Third, in contrast to GAS and ISRE genes, composite genes were able to sustain IFN responsiveness in all mutant cell lines as compared to Wt cells. Collectively, it shows that the ISRE + GAS composite site shares features of GAS and ISRE genes and is able to act as a molecular switch, which depends on the combinatorial action of canonical and non-canonical ISGF3 and GAF complexes and IRF1. The involvement of other STATs and/or IRFs as compensatory mechanisms cannot be ruled out, however. Nevertheless, this highlights the flexibility of the composite site in the transcriptional response to both IFNα and IFNγ as compared to individual GAS and ISRE genes, which correlates with their conserved role in the immune response [64]. More important, it would allow for the generation of a backup response against viruses that impede STAT1, STAT2 and IRF9 activity as a major mechanism to evade antiviral responses [65,66,67,68].
Fourth, comparing the proximal promoters of the common composite genes identified in our study, revealed a random organization (ISRE-GAS or GAS-ISRE), with a distance varying between 0 and 415 bp (Table S4) [5]. In agreement with other studies, this close binding sites distribution may be a pre-requisite for effective collaboration of GAF, GAF-like, ISGF3 and IRF1 complexes in IFN-activated responses. Together with the presence of variable spacing between GAS and ISRE sites of these composite genes and the sustained expression and TF binding in mutant cell lines, predicts a common mechanism of close collaboration of GAF, ISGF3 and IRF1 complexes, without direct interaction. Moreover, it is tempting to speculate that STAT-dependent chromatin remodeling [69] and epigenetic changes are involved in time-dependent recruitment of GAF and GAF-like complexes to GAS (earlier) and ISGF3 and IRF1 to ISRE sites (later), to regulate maximum expression of composite genes in response to IFNs.

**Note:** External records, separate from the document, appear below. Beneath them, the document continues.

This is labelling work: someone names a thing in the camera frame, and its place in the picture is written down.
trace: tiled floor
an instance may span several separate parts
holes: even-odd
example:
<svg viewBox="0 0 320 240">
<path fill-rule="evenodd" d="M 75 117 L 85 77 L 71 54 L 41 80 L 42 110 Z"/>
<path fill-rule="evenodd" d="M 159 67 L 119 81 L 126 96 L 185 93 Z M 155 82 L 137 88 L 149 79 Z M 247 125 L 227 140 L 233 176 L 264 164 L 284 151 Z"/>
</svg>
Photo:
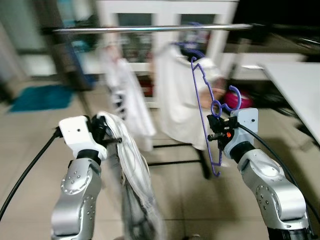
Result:
<svg viewBox="0 0 320 240">
<path fill-rule="evenodd" d="M 108 110 L 105 90 L 86 94 L 93 112 Z M 26 166 L 46 143 L 58 121 L 84 114 L 75 96 L 66 109 L 7 113 L 0 107 L 0 203 Z M 158 123 L 157 111 L 152 111 Z M 295 120 L 272 110 L 259 111 L 259 135 L 288 164 L 303 192 L 320 206 L 320 152 L 308 137 L 297 131 Z M 154 144 L 170 144 L 159 130 Z M 211 146 L 213 155 L 218 151 Z M 143 153 L 148 162 L 182 161 L 197 157 L 187 146 L 158 148 Z M 63 139 L 56 140 L 26 177 L 0 223 L 0 240 L 50 239 L 51 213 L 60 194 L 60 181 L 72 159 Z M 94 240 L 113 240 L 122 235 L 121 203 L 108 182 L 108 170 L 102 166 L 103 187 L 97 200 Z M 223 158 L 221 176 L 205 180 L 198 163 L 154 166 L 152 184 L 165 220 L 168 240 L 200 234 L 204 240 L 267 240 L 268 235 L 259 208 L 250 190 L 242 182 L 234 161 Z"/>
</svg>

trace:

Detailed assessment of the STAT1, STAT2 and IRF9 genes by ChIP-seq, recognized a similar binding pattern as seen for composite genes and revealed novel insights into the autoregulatory mechanisms of IFN-dependent transcription of these genes. The binding characteristics for the STAT1, STAT2 and IRF9 genes corresponded with the presence of a functional ISRE and a GAS element in close proximity in the promoters of STAT2 and IRF9, and an ISRE in the STAT1 gene. Recently, a novel distal regulatory element was described positioned 5.5-kb upstream of the mouse STAT1 gene [70] with a similar ISRE and GAS composite structure as we observed in the human gene. Interestingly, this distal region displayed a similar binding pattern as seen for the proximal STAT1 promoter region, and provides proof for the presence of a composite site, in addition to the proximal ISRE site, for the human STAT1 gene comparable to its mouse homolog. The ChIP-seq data investigation of K562 cells (see above) are in agreement with this idea [5]. In analogy to the mouse gene [70], our data suggested the presence of an active chromatin looping mechanism connecting both regions and mediating maximum IFN-induced transcription of the STAT1 gene. Remarkably, IFN-induced expression of STAT1, STAT2 and IRF9 was present in all mutant cell lines (except in IFNγ-treated STAT1KO cells). This further validates the functionality of the ISRE + GAS composite site in the regulatory regions of these genes, and the ability to act as a molecular/regulatory switch in combination with canonical and non-canonical ISGF3 and GAF complexes and IRF1. It also shows that in the absence of any one of the components, the positive feedback regulation of the ISGF3 and GAF components is preserved. In addition to the fact that this positive feedback system is absent in STAT1 KO U3A cells rescued with tyrosine 701 mutated STAT1 (Y to F) [15] or STAT1 KO mice overexpressing this STAT1 Y to F mutant [71], our data agree with a model in which the IFN-dependent positive feedback regulation of STAT1, STAT2 and IRF9 depends on phosphorylated ISGF3 and GAF components.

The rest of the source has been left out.